Punctual, he arrived, this Wednesday morning, in the premises of Parisien – Today-in-France with one minute ahead of schedule. Confined at home, in Gironde, the former French international Boris Diaw (38 years old, 247 caps) had the right to leave his home for a few days to defend the cause of the Arbitration Days, of which he is the sponsor. Before continuing his media marathon with a stint at Big Heads on RTL and at the Moscato Show on RMC, the former European (2013) and NBA (2014) champion, usually discreet about his commitments, returned to his relationship with referees and the health situation that affects sport.
You are a discreet personality, why did you agree to be the sponsor of Arbitration Days?
BORIS DIAW. To highlight, especially among young people, the values of respect that we should have towards referees and highlight their essential role. Without players there is no match, but without referees either. We must not forget that this is a mission of general interest and of public service.
How did you behave with the referees?
Kid, when I was hissed, it mostly made me laugh but afterwards, when you turn pro, you take things more to heart. There may be consequences on your career, on your next contract. But overall, I have always had a good relationship with the referees. I rarely act in bad faith, normally I always recognize when I made a mistake (he smiles).
The function is often criticized. Why ?
It’s human. There is a stake, when you play it is to win so you can get upset if you think there is a mistake. But you don’t keep any animosity. No one makes good decisions, be it a player or a referee. Sometimes you are good, sometimes you are not. There is nothing bad about it.
Would you have made a good referee?
It is not too late (laughs). As much as I can no longer be a good player, I also think I can do it as a referee.
You say that the referee has a mission of general interest, what about the athlete? We have seen that your friend Tony Parker spoke to defend French sport affected by the health crisis …
Yes, it is good that some are taking the floor, it helps to move things forward. It is important. Tony did it to defend his club ( Editor’s note: Asvel Lyon Villeurbanne ) and sport in general. Someone like Kylian Mbappé impresses me with his maturity and I can see him defending causes. It would be great. But I’m not as famous as them and I don’t have an appetite for it. If something displeases me or appeals to me I will do it my way, without it being publicized. But I haven’t planned anything yet.
Does the sporting situation in France worry you?
Of course, there are the consequences for sport but also for all of society. All sectors and all trades are suffering today with this pandemic. It is good that ambassadors from each trade are coming forward and being heard. I come from the sports world but I have a broader vision too. It’s a global crisis, but I don’t think I have the legitimacy to speak out.

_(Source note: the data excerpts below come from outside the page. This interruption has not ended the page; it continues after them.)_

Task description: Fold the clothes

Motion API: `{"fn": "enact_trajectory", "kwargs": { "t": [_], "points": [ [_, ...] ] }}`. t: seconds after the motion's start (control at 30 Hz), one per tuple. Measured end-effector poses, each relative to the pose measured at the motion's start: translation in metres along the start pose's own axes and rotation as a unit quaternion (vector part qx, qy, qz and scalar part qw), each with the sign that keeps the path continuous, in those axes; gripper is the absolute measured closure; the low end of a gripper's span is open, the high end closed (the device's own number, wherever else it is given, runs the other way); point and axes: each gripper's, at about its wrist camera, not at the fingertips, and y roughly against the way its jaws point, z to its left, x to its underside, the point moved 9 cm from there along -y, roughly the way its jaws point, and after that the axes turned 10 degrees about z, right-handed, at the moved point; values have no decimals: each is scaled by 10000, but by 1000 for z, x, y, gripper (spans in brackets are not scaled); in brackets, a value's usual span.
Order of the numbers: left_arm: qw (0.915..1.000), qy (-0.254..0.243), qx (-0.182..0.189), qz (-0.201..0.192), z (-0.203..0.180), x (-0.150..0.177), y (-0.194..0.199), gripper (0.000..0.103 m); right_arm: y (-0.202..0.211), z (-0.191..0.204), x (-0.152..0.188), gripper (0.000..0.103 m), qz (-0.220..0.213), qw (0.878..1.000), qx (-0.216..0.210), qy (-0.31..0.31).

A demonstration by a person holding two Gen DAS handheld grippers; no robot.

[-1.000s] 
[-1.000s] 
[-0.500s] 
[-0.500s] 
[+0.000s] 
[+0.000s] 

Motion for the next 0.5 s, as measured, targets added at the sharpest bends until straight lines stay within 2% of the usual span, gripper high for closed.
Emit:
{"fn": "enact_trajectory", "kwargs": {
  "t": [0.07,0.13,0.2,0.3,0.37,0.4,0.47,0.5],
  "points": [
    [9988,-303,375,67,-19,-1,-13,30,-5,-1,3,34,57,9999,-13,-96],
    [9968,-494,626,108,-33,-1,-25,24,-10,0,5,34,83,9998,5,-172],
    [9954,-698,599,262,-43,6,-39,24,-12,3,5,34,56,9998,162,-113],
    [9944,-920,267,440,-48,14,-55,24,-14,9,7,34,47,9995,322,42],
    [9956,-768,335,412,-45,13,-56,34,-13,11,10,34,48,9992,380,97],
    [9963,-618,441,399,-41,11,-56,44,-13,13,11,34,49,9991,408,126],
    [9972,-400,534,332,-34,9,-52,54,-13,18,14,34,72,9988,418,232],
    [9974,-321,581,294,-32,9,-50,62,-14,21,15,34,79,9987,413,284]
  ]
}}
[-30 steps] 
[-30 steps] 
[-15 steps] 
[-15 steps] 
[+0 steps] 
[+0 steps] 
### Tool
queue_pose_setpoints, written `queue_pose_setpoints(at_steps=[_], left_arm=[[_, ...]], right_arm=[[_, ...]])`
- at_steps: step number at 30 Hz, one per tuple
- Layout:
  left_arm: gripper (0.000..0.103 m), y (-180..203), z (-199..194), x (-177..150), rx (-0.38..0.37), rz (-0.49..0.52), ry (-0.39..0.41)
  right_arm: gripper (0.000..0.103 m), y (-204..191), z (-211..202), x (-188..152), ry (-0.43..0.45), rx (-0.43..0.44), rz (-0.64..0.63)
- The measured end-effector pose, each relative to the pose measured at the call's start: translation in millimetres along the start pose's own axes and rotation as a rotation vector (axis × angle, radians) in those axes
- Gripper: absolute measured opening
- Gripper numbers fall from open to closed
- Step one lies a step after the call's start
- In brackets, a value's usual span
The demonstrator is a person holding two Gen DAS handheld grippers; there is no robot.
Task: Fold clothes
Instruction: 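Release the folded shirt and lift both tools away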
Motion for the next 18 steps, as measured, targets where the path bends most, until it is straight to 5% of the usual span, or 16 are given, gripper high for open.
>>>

How are you coping with this new confinement?
Like everyone else, I take my trouble patiently. I try to take advantage of it to make myself useful. But it is a deprivation of freedom, of movement. I had planned that my post-career would allow me to travel, to discover things, to go where I want when I want. This is not currently possible. I can’t even navigate my boat. It’s forbidden. I can’t wait for the vaccine to arrive. This could make it possible to find a more normal life and to live the Olympics ( Editor’s note: in Tokyo next summer ) appeased.
Worried the Games would be canceled?
Nothing seems to be able to prevent a third wave except a vaccine. With the number of athletes and countries participating in the Olympics, this is necessarily a delicate subject. I would also like to see the public again in the stadiums. I attended a football match in Bordeaux, it’s very strange. You feel like you’re in training, you hear everything… It’s horrible. The audience is part of the game. As an athlete, we prefer to be with a boiling audience that whistles against us than without.
Four young French people participate in the NBA Draft this Wednesday evening. What does this moment represent?
It reminds me of old memories now. You have butterflies in your stomach (sic), you wait for your name to come out, you are in stress during the hours preceding. Everything goes very quickly. They will quickly switch to another world. Their life will suddenly change. But what a life!